Season 3 Episode 2 of TLC’s Next Great Baker opened with Buddy Velastro asking the contestants who wanted to be team leader.
Lexington’s James Brown (Brown’s Bakery) responded, “I hesitated. My head hasn’t been totally in the game.” He told the camera later, “I didn’t do so well last challenge, because I have health issues, and I’m a little bit slow in raising my hand, primarily because I’m thinking about those health issues. Any of these challenges, if you’re not at your hundred percent mental focus, you’re not at your best.” Spoiler alert: stop reading right now if you don’t want to know the outcome of Episode 2.
Season 2 winner Marissa Lopez opened with the episode’s groovy girl cake baker’s challenge. Brown’s role was to “crank out the flowers” for his team.
For the elimination challenge, Velastro told the contenders, “I think the best cake decorators are the ones who can tell a story with a cake. I want you guys to make a cake that tells a story. I want each team to create an original superhero character…backgrounds… storylines. One other thing: I want there to be movement. I want engineering…A three-foot tall engineered superhero cake that tells a story.”
Louisville’s Ashley Holt responded, “So it’s gotta be engineered? That [bleepin’] sucks. I have no idea how to wire anything together.” Her superhero story, “I hate rats, so it’d be cool if we had a superhero to get all these rats.” Perhaps a “cat girl” with a “cat mask on, running around in her bathing suit, with dead rats hanging from it.” Philly teammate Chad Durkin’s response, “that’s the grossest thing.

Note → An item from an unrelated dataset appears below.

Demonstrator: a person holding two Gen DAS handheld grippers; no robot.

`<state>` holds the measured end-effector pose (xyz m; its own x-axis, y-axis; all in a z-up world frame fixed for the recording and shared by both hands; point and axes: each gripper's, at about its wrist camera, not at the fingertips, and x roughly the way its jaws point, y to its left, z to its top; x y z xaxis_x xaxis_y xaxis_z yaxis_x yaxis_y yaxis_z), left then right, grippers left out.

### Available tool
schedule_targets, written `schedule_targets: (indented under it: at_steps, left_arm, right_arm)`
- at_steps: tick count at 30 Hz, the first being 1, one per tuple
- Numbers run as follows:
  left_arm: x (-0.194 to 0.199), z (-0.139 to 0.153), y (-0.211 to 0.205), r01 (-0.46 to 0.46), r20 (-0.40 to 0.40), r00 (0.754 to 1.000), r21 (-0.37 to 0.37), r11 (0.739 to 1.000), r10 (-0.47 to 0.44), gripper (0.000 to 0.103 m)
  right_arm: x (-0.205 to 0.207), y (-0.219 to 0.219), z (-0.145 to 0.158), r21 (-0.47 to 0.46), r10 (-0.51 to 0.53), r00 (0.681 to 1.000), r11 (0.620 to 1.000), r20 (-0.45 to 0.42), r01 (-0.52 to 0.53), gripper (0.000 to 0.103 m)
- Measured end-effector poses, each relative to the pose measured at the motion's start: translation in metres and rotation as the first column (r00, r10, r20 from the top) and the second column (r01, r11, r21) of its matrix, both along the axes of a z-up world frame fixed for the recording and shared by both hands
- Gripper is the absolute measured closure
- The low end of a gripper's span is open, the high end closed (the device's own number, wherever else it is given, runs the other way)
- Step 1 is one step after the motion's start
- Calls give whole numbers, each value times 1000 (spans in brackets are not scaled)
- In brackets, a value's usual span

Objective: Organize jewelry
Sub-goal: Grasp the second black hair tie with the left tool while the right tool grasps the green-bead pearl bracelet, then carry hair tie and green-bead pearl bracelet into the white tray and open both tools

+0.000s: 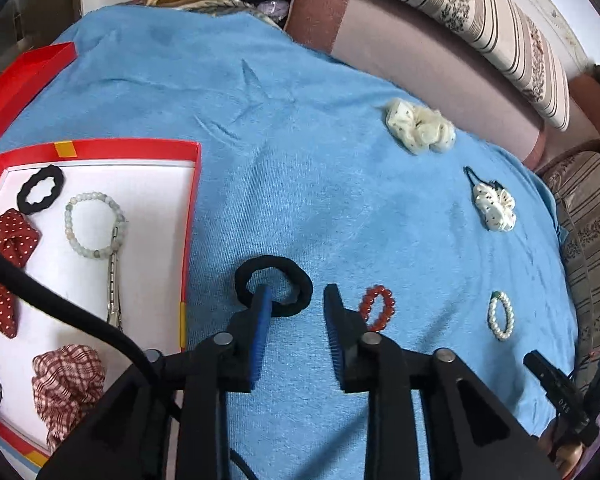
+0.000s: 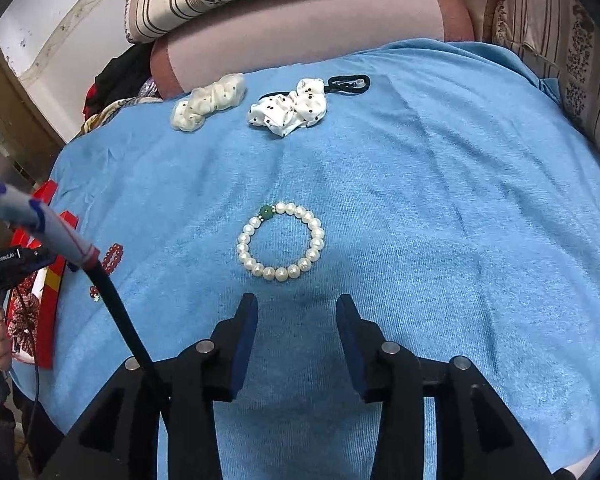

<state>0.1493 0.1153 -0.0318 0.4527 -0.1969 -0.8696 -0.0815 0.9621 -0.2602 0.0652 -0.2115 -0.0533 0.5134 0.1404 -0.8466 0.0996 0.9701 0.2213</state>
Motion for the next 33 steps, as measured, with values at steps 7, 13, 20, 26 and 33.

Nobody wants that.” Brown admitted, “it does sound kind of disgusting, but that’s where our magic is going to come in. We have to make it look appetizing.”
Later on Team Peter, Holt says of Brown’s rat-sculpting efforts, “I see that it’s taking James forever. [He] just looks lost at this point. Like his eyes look glazed over, and he’s sweating profusely. But it looks like he’s giving it his best shot. He says to camera, “it’s hard to focus on this task and what we have to do. I’m pretty tired. My health has been bothering me. The same day I found out I was going to be a contestant on the show, I was literally in the MRI room, coming out to speak to my doctor, [and] the doctor says that I had a brain tumor. The doctor said it was benign. He gave me the clearance to be able to do the show. I know I got surgery waiting on me when I get home. And I’m scared to death about what’s going to happen. I’ve got three kids that I want to grow up with. I guess the way I kind of look at things is life is all about opportunities. I really wanted to be here, and I wanted to take advantage of it.”
Buddy walks in to announce, mid-challenge, “In business, things change. Deadlines change. That’s why, whenever I work with my team, we make sure there’s a sense of urgency. Today, your deadline has changed. Your cake now has to be finished in two hours.”
GO TIME!
Brown’s on-camera interview is interspersed with the action, “I feel pretty sluggish. Kind of like I’m in a fog at this point. I’m thinking about the surgery I have to have done when I get back home.”
As glimpses of the cat girl vs. rat king cake emerge, Brown’s voiceover interview plays, “It’s hard to focus on the competition, when I’m thinking about the surgery on my brain tumor.”
But it’s time for judging and… Lou Ferrigno emerges, and proclaims the cat girl cake “very interesting.”
Everyone knows, as James Brown admits, someone from the cat girl team is going home. The engineering failed, making it “a dud.”
Jess Reyling, on the winning team, acknowledged, “None of us are feeling like this is a win. Because our cake was king of the stupids. It was like every cake was bad, but ours was the least bad.”
Buddy’s admonition to the bottom two teams, “if you guys were happy with those cakes, you were delusional.”
The Cat Girl team was spared the chopping block, but James Brown’s interview cuts continued, “I felt that the only reason that my team was at the bottom was because of me. Same thing as in the first round. My focus really hasn’t been on the competition. It’s just not fair to the other people…”
Next, he gathered his fellow contestants and told them, through tears, “this is my last day. The day I found out that I was here is the day I found out I had a brain tumor,” prompting audible gasps and tears. “I can’t focus on this,” he continued. “I’m more worried about surgery…my family… And I just want you all to know, it’s been a true honor and pleasure to work with you all, and I will miss you.”
He then returned to the judges’ table, and explained tearfully that it was time for him to go, taking a fellow contestant’s exile spot in the box truck of defeat, where he said, “I’ve done a lot to earn this black coat. And maybe after the surgery, when I get better, maybe I’ll be able to come back again and try to earn a white one.”
Now that he’s home safely, his update for fans is, the tumor “is benign and it’s called acoustic neuroma. I am scheduled for surgery in early January here at UK Hospital. I really appreciate all your thoughts and prayers. It was truly an amazing experience to work on the Next Great Baker.”